Joe

Joe

Hey, mate,

I know things are tough right now. If you're anything like I was, you're probably feeling stuck and wondering how things got to this point. I’ve been there, bro—completely overwhelmed, feeling like I’d hit rock bottom and had no idea how to get back up. 

For me, life was chaotic for a long time. I grew up in an environment, where I was moving around a lot. There was lots of stuff going on at home and then having to figure out things at boarding school meant that by the time I was a teenager, I was carrying all this weight I didn’t understand. I tried to push through, pretending everything was fine, but the cracks kept showing. At my lowest, I was sleeping in my car, feeling like I didn’t belong anywhere and couldn’t see a way forward. That was the moment it hit me—I couldn’t keep living like that.
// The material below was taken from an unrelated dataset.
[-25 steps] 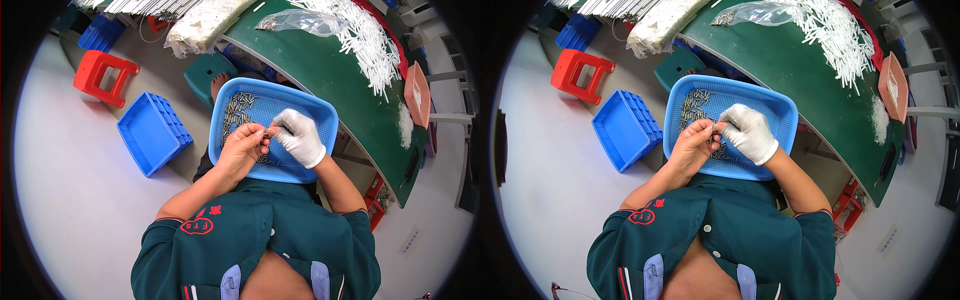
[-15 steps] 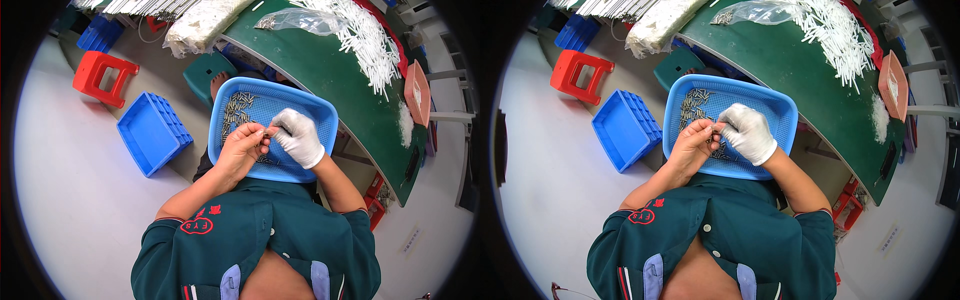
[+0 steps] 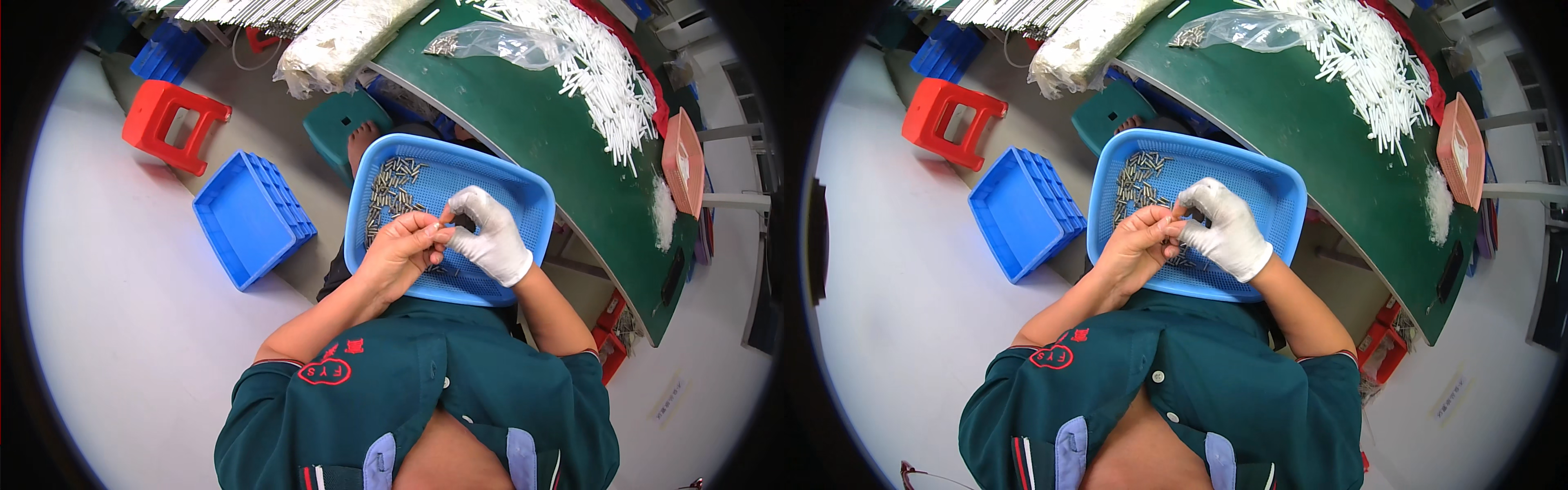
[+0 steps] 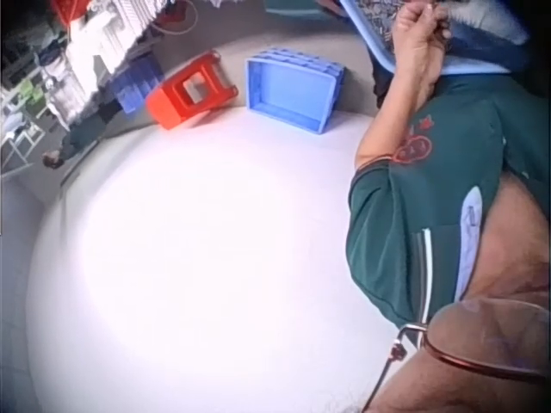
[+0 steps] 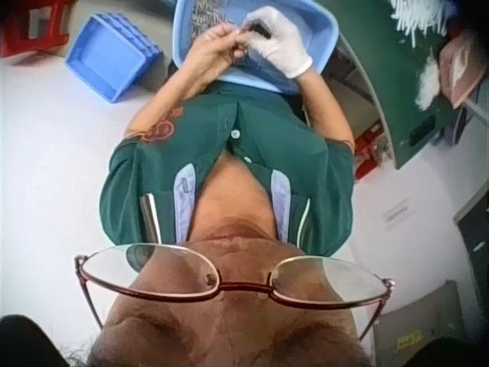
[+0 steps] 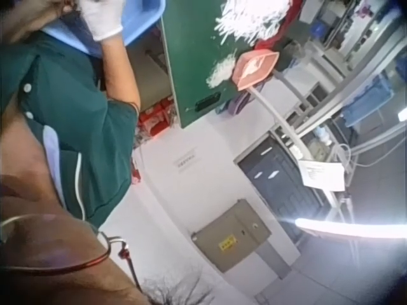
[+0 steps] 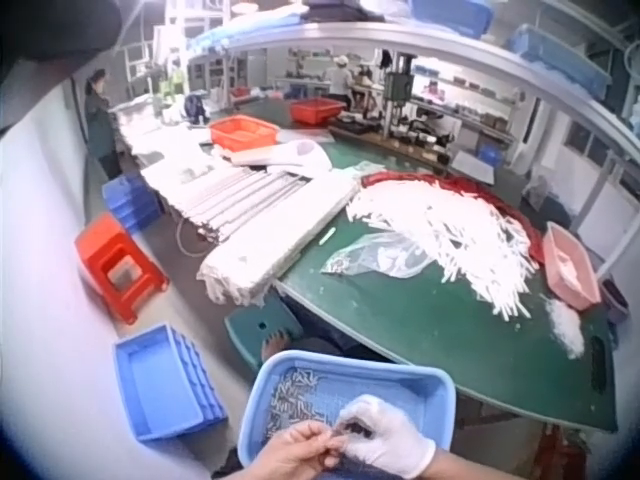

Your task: The person assembles small metal ring components by hand at a workstation.

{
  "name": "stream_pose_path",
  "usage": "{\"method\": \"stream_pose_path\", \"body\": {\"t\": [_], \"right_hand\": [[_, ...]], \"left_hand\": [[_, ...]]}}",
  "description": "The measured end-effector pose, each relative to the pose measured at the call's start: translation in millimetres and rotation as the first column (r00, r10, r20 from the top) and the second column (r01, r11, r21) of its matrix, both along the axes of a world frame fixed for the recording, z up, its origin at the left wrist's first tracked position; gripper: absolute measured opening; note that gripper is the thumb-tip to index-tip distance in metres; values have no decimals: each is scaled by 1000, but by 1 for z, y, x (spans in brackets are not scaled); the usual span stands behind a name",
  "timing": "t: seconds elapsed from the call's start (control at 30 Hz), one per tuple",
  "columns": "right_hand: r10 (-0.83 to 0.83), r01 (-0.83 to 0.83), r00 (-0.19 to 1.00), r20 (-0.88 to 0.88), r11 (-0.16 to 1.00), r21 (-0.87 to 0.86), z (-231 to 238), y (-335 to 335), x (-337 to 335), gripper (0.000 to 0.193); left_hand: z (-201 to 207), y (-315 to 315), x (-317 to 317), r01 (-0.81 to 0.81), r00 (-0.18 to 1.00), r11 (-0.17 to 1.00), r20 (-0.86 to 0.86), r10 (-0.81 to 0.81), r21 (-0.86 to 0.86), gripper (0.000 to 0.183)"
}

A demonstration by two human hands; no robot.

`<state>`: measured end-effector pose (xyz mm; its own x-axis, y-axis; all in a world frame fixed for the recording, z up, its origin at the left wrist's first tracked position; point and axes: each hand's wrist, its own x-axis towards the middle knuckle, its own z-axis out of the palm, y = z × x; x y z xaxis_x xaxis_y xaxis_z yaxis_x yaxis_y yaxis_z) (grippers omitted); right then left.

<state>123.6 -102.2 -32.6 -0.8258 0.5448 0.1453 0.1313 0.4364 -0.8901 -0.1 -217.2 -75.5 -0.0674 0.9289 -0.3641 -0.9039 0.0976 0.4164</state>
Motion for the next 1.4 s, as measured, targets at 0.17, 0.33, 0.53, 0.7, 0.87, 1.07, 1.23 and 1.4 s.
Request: {"method": "stream_pose_path", "body": {"t": [0.17,0.33,0.53,0.7,0.87,1.07,1.23,1.4], "right_hand": [[58,-58,998,-20,998,35,0,0,2,25],[40,-36,997,-58,997,68,1,2,-3,24],[-6,30,992,126,982,-186,4,16,-13,13],[37,-134,966,256,918,374,-25,39,-39,16],[7,-250,907,420,812,527,-32,36,-52,13],[-37,-221,886,462,843,490,-27,30,-53,17],[-54,-206,885,462,845,493,-27,29,-51,12],[-71,-199,891,448,826,527,-29,29,-51,8]], "left_hand": [[0,-1,-2,114,984,991,133,-122,65,13],[0,-1,-1,27,985,998,171,-38,63,13],[1,-3,-3,-53,995,997,91,47,64,10],[0,-2,-1,-38,998,997,58,34,67,8],[0,-1,-2,-23,998,997,65,18,73,8],[-3,-1,-2,-18,996,997,87,13,68,8],[-5,-2,-1,-17,995,997,97,10,73,8],[-3,-1,-1,-20,994,998,112,13,64,8]]}}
The first thing I did was admit to myself that I needed help. Honestly, that was the hardest part. I’d spent so much time thinking I had to handle it on my own. But when I opened up to one person—just one—it started to shift things. It wasn’t like everything got better overnight, but it gave me a bit of space to breathe.

When it comes to the people around you, I’ve learned that the right kind of support makes all the difference. The best thing someone did for me was just listen—no judgment, no “fix-it” advice—just being there. On the flip side, one of the hardest things to hear was, “It’s not that bad,” or, “You’ll be fine.” That stuff hurt because it made me feel like what I was going through didn’t matter. I had a lot of trauma to work through and seeing a therapist has been a huge help. 

If I could go back and talk to myself in those moments, I’d say: “You’re not weak for struggling. You’re human. It’s okay to not have it all together. Take it one step at a time—talk to someone, get some support, and don’t be afraid to lean on the people who care about you. Things won’t always be like this, but you’ve gotta give yourself a chance to see what’s on the other side.”

You’ve got this, bro. I know it doesn’t feel like it right now, but keep taking those small steps forward. You’re stronger than you think.